Tiga tas besar terjepit di bawah setang moped merah-putihnya, Oleksandr berpacu melewati jalan berliku di wilayah Donbas, Ukraina timur, untuk mengantarkan roti ke penduduk setempat yang tersisa.
Hampir setiap hari, serangan Rusia menghantam kota Siversk, sekitar 10 km (6,2 mil) dari garis depan yang hampir tidak bergerak sejak musim panas lalu.
Oleksandr baru saja mengambil roti dari pusat kemanusiaan Balai Kota Siversk, yang menerima sekitar 2.500 roti dua kali seminggu dari kota Kramatorsk dan Kostiantynivka.
“Kami harus mengemudi dengan cepat, jadi tidak ada yang mengejar kami,” kata Oleksandr, mengacu pada kemungkinan pelacakan.
Di bawah matahari musim semi, pria berusia 44 tahun itu berkendara dengan kecepatan penuh hingga mencapai jalan tanah yang dipenuhi rumah-rumah kecil dan pohon-pohon berbunga.
Dia memulai pengiriman hari itu di tetangganya, tepat di seberang rumahnya sendiri.
Olena Ishakova (62) keluar dari rumahnya dengan gaun biru panjang dengan saku dan kerah kuning.
“Pada hari Selasa kami mendapat dua potong roti putih, pada hari Kamis kami mendapat roti manis dan roti hitam,” kata Ishakova.
Dia mengambil roti yang dibungkus tas yang dicap dengan logo “Program Pangan Dunia”.
Putri dan cucu perempuan Ishakova dievakuasi ke bagian barat Ukraina yang lebih tenang Februari lalu, tetapi dia tetap bersama suaminya di Siversk.
Pada bulan Juli dan Agustus, pasukan Rusia melancarkan serangan kecil yang gagal di kota itu, yang juga mereka tembaki.
Bagian timur Siversk dengan gedung-gedung tingginya mengalami kerusakan terparah, sedangkan bagian barat dan rumah-rumahnya yang lebih kecil relatif terhindar.
“Ini akan menjadi satu tahun sejak kami memiliki listrik pada 5 Mei,” kata Ishakova, dengan gemerincing tembakan artileri di latar belakang.
“Kami tidak tahu siapa yang menembak, atau dari mana. Kami hanya mendengar ledakan… Saya sedang duduk di dalam rumah, jendelanya bergetar, menakutkan, sangat menakutkan,” katanya.
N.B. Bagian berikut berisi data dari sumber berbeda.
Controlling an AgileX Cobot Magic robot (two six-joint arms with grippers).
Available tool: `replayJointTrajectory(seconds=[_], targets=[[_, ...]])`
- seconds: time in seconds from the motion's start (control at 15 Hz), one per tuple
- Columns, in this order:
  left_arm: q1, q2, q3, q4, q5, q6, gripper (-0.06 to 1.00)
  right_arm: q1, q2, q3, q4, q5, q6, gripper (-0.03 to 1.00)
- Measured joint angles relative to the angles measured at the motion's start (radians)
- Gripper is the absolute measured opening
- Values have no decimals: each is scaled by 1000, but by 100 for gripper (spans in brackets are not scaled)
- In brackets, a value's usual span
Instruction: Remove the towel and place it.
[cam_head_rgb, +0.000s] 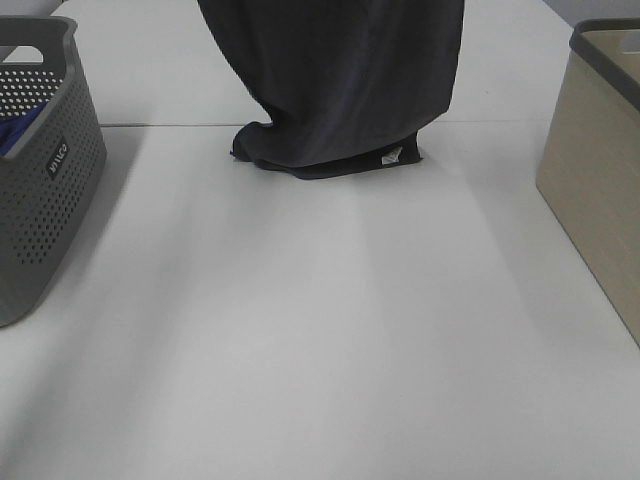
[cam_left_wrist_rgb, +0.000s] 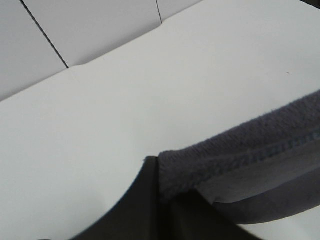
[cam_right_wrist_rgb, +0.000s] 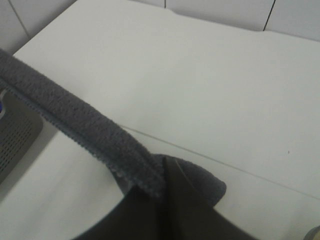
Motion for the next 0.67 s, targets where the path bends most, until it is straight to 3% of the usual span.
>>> replayJointTrajectory(seconds=[0.13,0.33,0.53,0.67], targets=[[0,-18,-1,-21,12,-111,0,0,-27,0,34,52,-17,1],[0,-52,24,-39,17,-152,0,0,-51,0,60,57,-23,1],[-5,-241,256,-37,18,-159,0,0,-157,113,157,58,-41,1],[-5,-304,325,-37,19,-158,0,0,-195,166,180,58,-43,1]])
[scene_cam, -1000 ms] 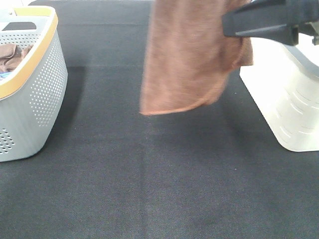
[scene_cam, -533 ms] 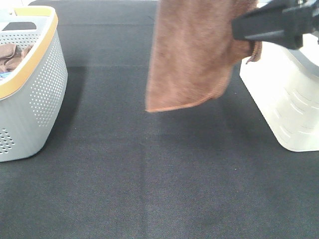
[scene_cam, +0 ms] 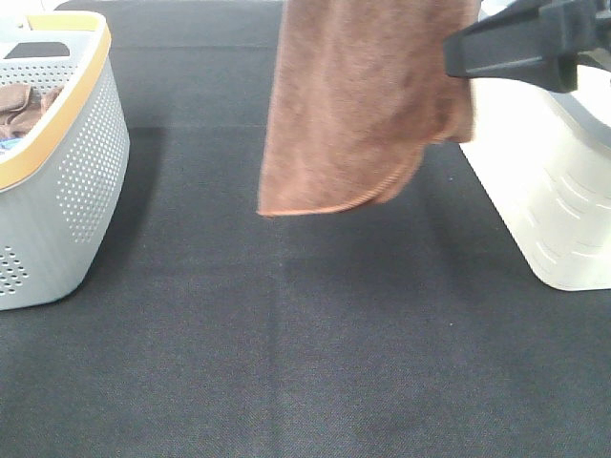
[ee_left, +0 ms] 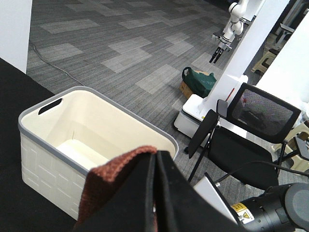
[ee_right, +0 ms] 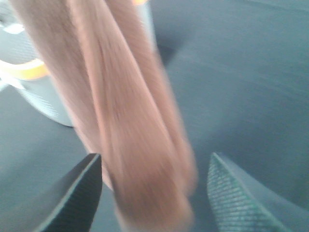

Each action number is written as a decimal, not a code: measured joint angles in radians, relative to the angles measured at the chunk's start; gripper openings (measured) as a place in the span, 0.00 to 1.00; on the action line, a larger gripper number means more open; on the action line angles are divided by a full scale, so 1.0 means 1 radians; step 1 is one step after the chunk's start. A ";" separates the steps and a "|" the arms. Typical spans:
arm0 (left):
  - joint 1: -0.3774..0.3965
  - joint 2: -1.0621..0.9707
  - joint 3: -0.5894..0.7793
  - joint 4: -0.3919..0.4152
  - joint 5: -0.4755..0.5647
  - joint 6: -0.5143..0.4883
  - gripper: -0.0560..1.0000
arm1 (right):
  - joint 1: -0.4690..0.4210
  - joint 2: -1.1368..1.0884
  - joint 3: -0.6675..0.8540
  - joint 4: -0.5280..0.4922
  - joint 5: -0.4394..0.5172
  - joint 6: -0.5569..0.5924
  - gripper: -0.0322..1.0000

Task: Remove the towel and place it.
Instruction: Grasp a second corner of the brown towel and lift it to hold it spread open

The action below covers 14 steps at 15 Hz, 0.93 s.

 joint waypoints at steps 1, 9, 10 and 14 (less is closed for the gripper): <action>0.000 0.000 0.000 0.000 0.000 0.000 0.05 | 0.000 0.000 0.000 0.011 0.006 -0.016 0.62; 0.000 0.000 0.000 0.000 0.000 0.000 0.05 | 0.000 0.051 0.000 0.005 0.009 -0.025 0.44; 0.000 0.000 0.000 0.000 0.000 0.000 0.05 | 0.000 0.061 0.000 0.015 0.011 -0.025 0.43; 0.000 0.000 0.000 0.000 0.000 0.000 0.05 | 0.000 0.069 0.000 0.027 0.012 -0.025 0.32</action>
Oleksandr bertemu dengan Valentyna Zaruba, seorang pengantar roti berusia 73 tahun di jalan tetangga.
“Saya mengendalikan jalan saya, dan orang lain mengendalikan jalan mereka, begitulah cara kami bekerja,” jelas Zaruba.
Tergantung pada harinya, Zaruba mengantarkan roti dengan gerobak dorong, atau dengan sepedanya.
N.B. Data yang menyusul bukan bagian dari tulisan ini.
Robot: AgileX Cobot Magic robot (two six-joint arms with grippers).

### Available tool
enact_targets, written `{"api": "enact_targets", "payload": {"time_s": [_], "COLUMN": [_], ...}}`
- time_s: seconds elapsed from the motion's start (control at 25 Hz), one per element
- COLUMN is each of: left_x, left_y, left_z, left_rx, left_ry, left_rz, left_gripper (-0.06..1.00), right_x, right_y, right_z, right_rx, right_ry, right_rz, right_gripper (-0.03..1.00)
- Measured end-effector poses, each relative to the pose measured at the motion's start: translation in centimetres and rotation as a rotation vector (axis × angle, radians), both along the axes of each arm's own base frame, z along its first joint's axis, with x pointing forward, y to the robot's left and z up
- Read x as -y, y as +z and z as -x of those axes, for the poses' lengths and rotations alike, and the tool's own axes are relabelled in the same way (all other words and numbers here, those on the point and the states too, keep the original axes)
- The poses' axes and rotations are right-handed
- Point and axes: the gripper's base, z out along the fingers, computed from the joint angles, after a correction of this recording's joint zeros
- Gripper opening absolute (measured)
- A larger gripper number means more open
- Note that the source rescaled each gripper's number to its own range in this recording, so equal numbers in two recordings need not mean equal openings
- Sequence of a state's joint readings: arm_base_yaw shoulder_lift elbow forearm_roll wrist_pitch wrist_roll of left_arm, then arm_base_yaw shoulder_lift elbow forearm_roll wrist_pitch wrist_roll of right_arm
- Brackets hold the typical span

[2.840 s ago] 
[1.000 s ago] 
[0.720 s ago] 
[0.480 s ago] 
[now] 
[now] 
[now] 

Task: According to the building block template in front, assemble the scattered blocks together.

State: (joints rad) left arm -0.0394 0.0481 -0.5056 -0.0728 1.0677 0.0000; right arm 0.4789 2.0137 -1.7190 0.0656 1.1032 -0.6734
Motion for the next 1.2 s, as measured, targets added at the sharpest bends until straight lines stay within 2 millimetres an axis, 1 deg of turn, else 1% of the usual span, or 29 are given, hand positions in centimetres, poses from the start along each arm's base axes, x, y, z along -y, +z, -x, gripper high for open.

Malam sebelum penembakan merusak tiga rumah di ujung jalan. Seorang pria berusia 82 tahun terluka.
Sambil memegang sepedanya, Zaruba pergi ke Lyubov Shcherbak, yang dikelilingi oleh selusin ayam cerewet dan empat ayam jantan.
“Bagaimana kita bisa hidup tanpa roti? Tidak ada tempat bagi kami untuk memanggangnya” di Siversk, katanya.
“Aku tidak tahu harus berpikir apa lagi. Saya harap segalanya akan menjadi lebih baik… Saya tidak tahu,” katanya, pandangannya hilang di cakrawala.
Zaruba, berdiri di sampingnya, mengatakan dia “tidak bisa meninggalkan seorang wanita tua sendirian. Hati nurani saya tidak akan membiarkan saya.”